Finally, independent samples T tests were run to explore whether participants reporting no or ineffective strategies (No or Marginal), or effective ones (Optimal), differed in terms of metamemory and personality.
Results
Descriptive statistics of the measures of interest are shown in Table S2 (Supplementary Materials–Part 2).
Correlations
No significant correlations emerged between age and the other variables (Supplementary Materials–Part 3). Education showed medium positive correlations with vocabulary (r = 0.48; p < 0.01) and Openness to Culture (r = 0.40; p < 0.01), and a weak negative correlation with Perseverance (r = − 0.33; p < 0.05); vocabulary revealed medium positive correlations with the A trait (r = 0.41; p < 0.01) and its Cooperativeness (r = 0.33; p < 0.05) and Politeness facets (r = 0.39; p < 0.01), and a negative correlation with Perseverance (r = − 0.33; p < 0.05). Negative correlation emerged between SESA, A (r = − 0.32; p < 0.05), and Cooperativeness (r = − 0.32; p < 0.01), while no significant correlations emerged between PCPI and the other variables.
Regression analyses
In the hierarchical regression analysis with metamemory–PCPI, SESA–and personality traits as predictors, none of the predictors explained performance in the SPWL task (Supplementary Materials–Part 4).

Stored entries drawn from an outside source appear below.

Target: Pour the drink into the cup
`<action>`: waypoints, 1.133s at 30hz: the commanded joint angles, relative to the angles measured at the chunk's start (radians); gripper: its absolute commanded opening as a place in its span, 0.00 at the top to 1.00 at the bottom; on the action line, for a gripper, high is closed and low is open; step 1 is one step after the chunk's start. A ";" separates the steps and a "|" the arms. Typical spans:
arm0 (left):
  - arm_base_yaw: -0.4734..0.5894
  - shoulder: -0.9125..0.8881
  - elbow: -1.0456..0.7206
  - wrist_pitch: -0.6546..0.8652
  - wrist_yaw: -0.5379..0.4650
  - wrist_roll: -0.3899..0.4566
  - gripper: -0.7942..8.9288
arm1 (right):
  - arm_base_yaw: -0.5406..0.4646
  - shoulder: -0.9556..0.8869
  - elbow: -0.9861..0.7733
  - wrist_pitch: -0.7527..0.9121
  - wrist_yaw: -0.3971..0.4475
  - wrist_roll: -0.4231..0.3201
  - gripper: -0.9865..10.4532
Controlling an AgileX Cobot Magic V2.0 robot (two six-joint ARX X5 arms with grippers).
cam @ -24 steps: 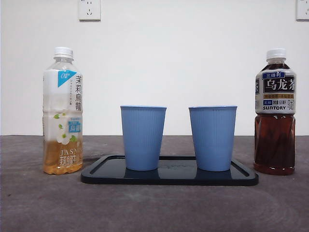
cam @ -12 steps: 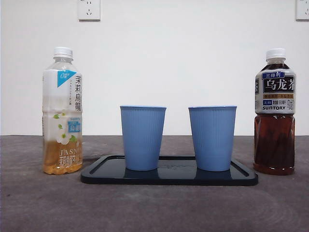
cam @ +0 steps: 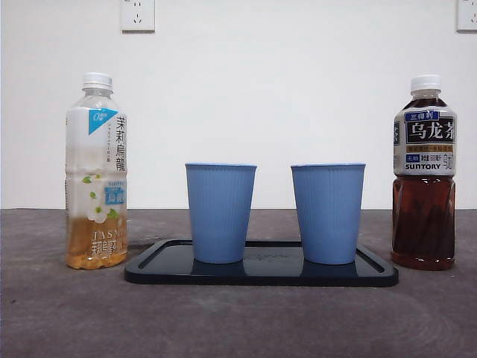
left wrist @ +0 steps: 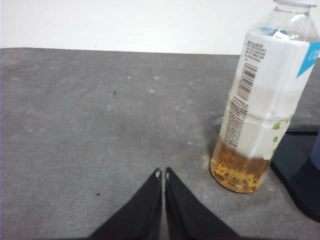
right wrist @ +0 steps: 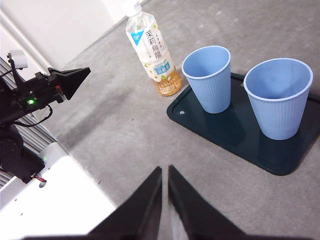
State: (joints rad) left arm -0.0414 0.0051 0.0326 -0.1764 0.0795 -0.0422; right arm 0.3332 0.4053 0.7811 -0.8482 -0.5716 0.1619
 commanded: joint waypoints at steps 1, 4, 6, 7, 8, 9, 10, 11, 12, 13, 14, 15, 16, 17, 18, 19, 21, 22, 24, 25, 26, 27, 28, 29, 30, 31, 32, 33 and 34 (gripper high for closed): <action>0.002 -0.002 -0.020 -0.011 -0.028 0.007 0.91 | 0.004 0.003 0.018 0.011 -0.001 0.007 0.90; 0.002 -0.002 -0.020 -0.011 -0.036 0.008 0.91 | 0.004 0.003 0.018 0.011 -0.002 0.007 0.90; 0.005 -0.002 -0.020 -0.011 -0.039 0.008 0.91 | 0.004 0.003 0.018 0.011 -0.002 0.007 0.90; 0.008 -0.002 -0.020 -0.012 -0.042 0.008 0.91 | 0.004 0.003 0.018 0.011 -0.001 0.007 0.90; 0.012 -0.002 -0.020 -0.012 -0.048 0.007 0.91 | 0.004 0.003 0.018 0.011 -0.001 0.007 0.90; 0.016 -0.002 -0.020 -0.012 -0.051 0.007 0.91 | 0.004 0.003 0.018 0.011 -0.001 0.007 0.90; 0.019 -0.002 -0.020 -0.012 -0.053 0.007 0.91 | 0.004 0.003 0.018 0.011 -0.001 0.007 0.90; 0.021 -0.002 -0.020 -0.012 -0.054 0.007 0.91 | 0.004 0.003 0.018 0.011 -0.002 0.007 0.90; 0.022 -0.002 -0.020 -0.012 -0.054 0.005 0.91 | 0.004 0.003 0.018 0.011 -0.002 0.007 0.90; 0.021 -0.002 -0.020 -0.011 -0.054 0.004 0.91 | 0.004 0.003 0.018 0.011 -0.002 0.007 0.90; 0.021 -0.002 -0.020 -0.010 -0.054 0.004 0.91 | 0.004 0.003 0.018 0.011 -0.001 0.007 0.90; 0.021 -0.002 -0.020 -0.010 -0.054 0.004 0.91 | 0.004 0.003 0.018 0.011 -0.002 0.007 0.90; 0.021 -0.002 -0.020 -0.011 -0.054 0.004 0.91 | 0.004 0.003 0.018 0.011 -0.002 0.007 0.90; 0.021 -0.002 -0.020 -0.011 -0.054 0.004 0.91 | 0.004 0.003 0.018 0.011 -0.002 0.007 0.90; 0.021 -0.002 -0.020 -0.011 -0.054 0.004 0.91 | 0.004 0.003 0.018 0.011 -0.001 0.007 0.90; 0.021 -0.002 -0.020 -0.010 -0.054 0.004 0.91 | 0.004 0.003 0.018 0.011 -0.002 0.007 0.90; 0.021 -0.002 -0.020 -0.011 -0.054 0.004 0.91 | 0.004 0.003 0.018 0.011 -0.001 0.007 0.90; 0.021 -0.002 -0.020 -0.011 -0.054 0.004 0.91 | 0.004 0.003 0.018 0.011 -0.001 0.007 0.90; 0.022 -0.002 -0.020 -0.010 -0.054 0.004 0.91 | 0.004 0.003 0.018 0.011 -0.002 0.007 0.90; 0.021 -0.002 -0.020 -0.011 -0.054 0.004 0.91 | 0.004 0.003 0.018 0.011 -0.001 0.007 0.90; 0.021 -0.002 -0.019 -0.010 -0.054 0.004 0.91 | 0.004 0.003 0.018 0.011 -0.002 0.007 0.90; 0.021 -0.002 -0.020 -0.011 -0.054 0.004 0.91 | 0.004 0.003 0.018 0.011 -0.002 0.007 0.90; 0.021 -0.002 -0.020 -0.010 -0.054 0.004 0.91 | 0.004 0.003 0.018 0.011 -0.002 0.007 0.90; 0.021 -0.002 -0.020 -0.011 -0.054 0.004 0.91 | 0.004 0.003 0.018 0.011 -0.002 0.007 0.90; 0.021 -0.002 -0.020 -0.011 -0.054 0.004 0.91 | 0.004 0.003 0.018 0.011 -0.001 0.007 0.90; 0.021 -0.002 -0.020 -0.011 -0.054 0.004 0.91 | 0.004 0.003 0.018 0.011 -0.002 0.007 0.90; 0.021 -0.002 -0.020 -0.011 -0.054 0.004 0.91 | 0.004 0.003 0.018 0.011 -0.001 0.007 0.90; 0.021 -0.002 -0.020 -0.011 -0.054 0.004 0.91 | 0.004 0.003 0.018 0.012 -0.002 0.007 0.90; 0.022 -0.002 -0.019 -0.010 -0.054 0.004 0.91 | -0.002 0.000 0.018 0.014 0.009 0.003 0.90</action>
State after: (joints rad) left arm -0.0216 0.0051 0.0322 -0.1802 0.0288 -0.0425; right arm 0.3321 0.4053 0.7811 -0.8474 -0.5682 0.1616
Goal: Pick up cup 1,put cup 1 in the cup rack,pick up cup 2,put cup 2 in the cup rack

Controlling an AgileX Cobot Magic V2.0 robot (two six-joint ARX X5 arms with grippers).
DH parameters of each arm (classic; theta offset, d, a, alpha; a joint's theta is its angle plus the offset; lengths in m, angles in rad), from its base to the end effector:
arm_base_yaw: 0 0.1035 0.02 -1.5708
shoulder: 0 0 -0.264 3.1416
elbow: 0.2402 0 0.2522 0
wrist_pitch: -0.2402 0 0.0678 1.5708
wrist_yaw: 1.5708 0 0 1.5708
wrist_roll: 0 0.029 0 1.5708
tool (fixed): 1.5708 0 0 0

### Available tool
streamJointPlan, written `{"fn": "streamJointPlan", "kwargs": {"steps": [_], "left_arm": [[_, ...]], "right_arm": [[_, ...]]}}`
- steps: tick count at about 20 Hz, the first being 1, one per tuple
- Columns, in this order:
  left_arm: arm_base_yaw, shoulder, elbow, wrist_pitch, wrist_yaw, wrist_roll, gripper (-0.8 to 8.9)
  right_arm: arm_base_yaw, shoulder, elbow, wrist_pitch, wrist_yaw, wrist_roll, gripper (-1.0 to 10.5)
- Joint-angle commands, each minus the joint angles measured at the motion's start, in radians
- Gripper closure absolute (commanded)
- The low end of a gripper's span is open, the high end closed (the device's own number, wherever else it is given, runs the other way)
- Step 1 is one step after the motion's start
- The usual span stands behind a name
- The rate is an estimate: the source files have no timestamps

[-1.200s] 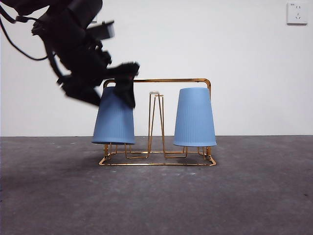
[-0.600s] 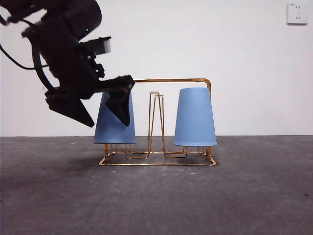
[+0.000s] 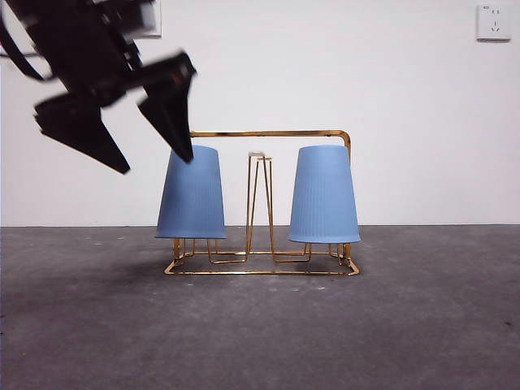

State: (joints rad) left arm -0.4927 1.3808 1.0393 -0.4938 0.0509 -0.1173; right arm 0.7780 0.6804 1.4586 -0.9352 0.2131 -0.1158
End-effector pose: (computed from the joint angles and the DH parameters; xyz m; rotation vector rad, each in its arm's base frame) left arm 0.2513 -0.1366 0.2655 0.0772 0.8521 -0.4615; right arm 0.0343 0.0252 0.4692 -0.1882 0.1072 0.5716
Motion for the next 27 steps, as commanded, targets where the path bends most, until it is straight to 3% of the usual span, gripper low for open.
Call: {"fn": "streamJointPlan", "kwargs": {"steps": [1,9,15,18,22,23,25,26,27], "left_arm": [[0.000,-0.063,-0.003,-0.048,0.035,-0.014,3.42],[-0.004,-0.284,-0.002,-0.198,0.182,-0.075,3.43],[-0.004,-0.450,-0.001,-0.207,0.429,-0.095,3.44],[-0.004,-0.512,0.011,-0.209,0.493,-0.118,3.64],[-0.004,-0.571,0.037,-0.210,0.507,-0.119,5.47],[-0.004,-0.582,0.044,-0.211,0.507,-0.119,6.19],[-0.004,-0.595,0.063,-0.216,0.507,-0.119,7.58],[-0.004,-0.599,0.076,-0.222,0.507,-0.118,8.29],[-0.004,-0.601,0.085,-0.224,0.507,-0.118,8.21]], "right_arm": [[0.000,-0.003,-0.003,0.005,0.004,0.008,7.2],[0.000,-0.003,-0.003,-0.055,0.004,0.011,7.3],[0.000,-0.003,-0.003,-0.172,0.005,0.053,7.3],[0.000,-0.003,-0.003,-0.229,0.005,0.066,7.3],[0.000,-0.002,-0.003,-0.315,0.005,0.109,7.3],[0.000,-0.001,-0.003,-0.340,0.005,0.129,7.7],[0.000,0.003,-0.003,-0.385,0.005,0.160,9.4],[0.000,0.003,-0.003,-0.405,0.007,0.170,9.6],[0.000,0.003,-0.003,-0.420,0.008,0.174,9.6]]}}
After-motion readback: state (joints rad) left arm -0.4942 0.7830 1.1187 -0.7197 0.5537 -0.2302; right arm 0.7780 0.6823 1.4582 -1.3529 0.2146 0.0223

When metamemory–PCPI, SESA–and personality facets were entered as predictors (see Table 2), all the predictors explained 49% of the variance in SPWL performance, and the final model was significant. Step 1 and Step 2 did not account for any significant portions of variance in EM performance. The largest and most significant portion of the variance in SPWL performance was explained by personality facets in Step 3 (37%). PCPI, and the Dominance and Scrupulousness facets of personality emerged as significant positive predictors in the final modelFootnote 1.
Strategy use
The sample was divided into two groups: “ineffective -or no- strategy users” (n = 28) and “optimal strategy users” (n = 20). The results (see Table 3; see Supplementary Materials–Part 5) showed that the two groups did not differ in terms of background variables, such as age, education, and vocabulary scores. The optimal strategy users significantly recalled more words than ineffective strategy users, t(1,46) = − 4.86; p < 0.001, d = − 1.40. Footnote 2Optimal strategy users reported also higher Dominance levels than ineffective strategy ones, t(1,46) = − 2.08; p < 0.05, d = − 0.60.
Discussion
This study newly investigated the association between typically aging older adults’ EM–WL–recall performance, and their metamemory processes (particularly PC, MSE, and satisfaction with their memory) and the Big-Five personality traits, and their facets. We also examined whether any of these aspects accounted for individual differences in older adults’ spontaneous use of more or less effective memory strategies to support EM performance (Table 3).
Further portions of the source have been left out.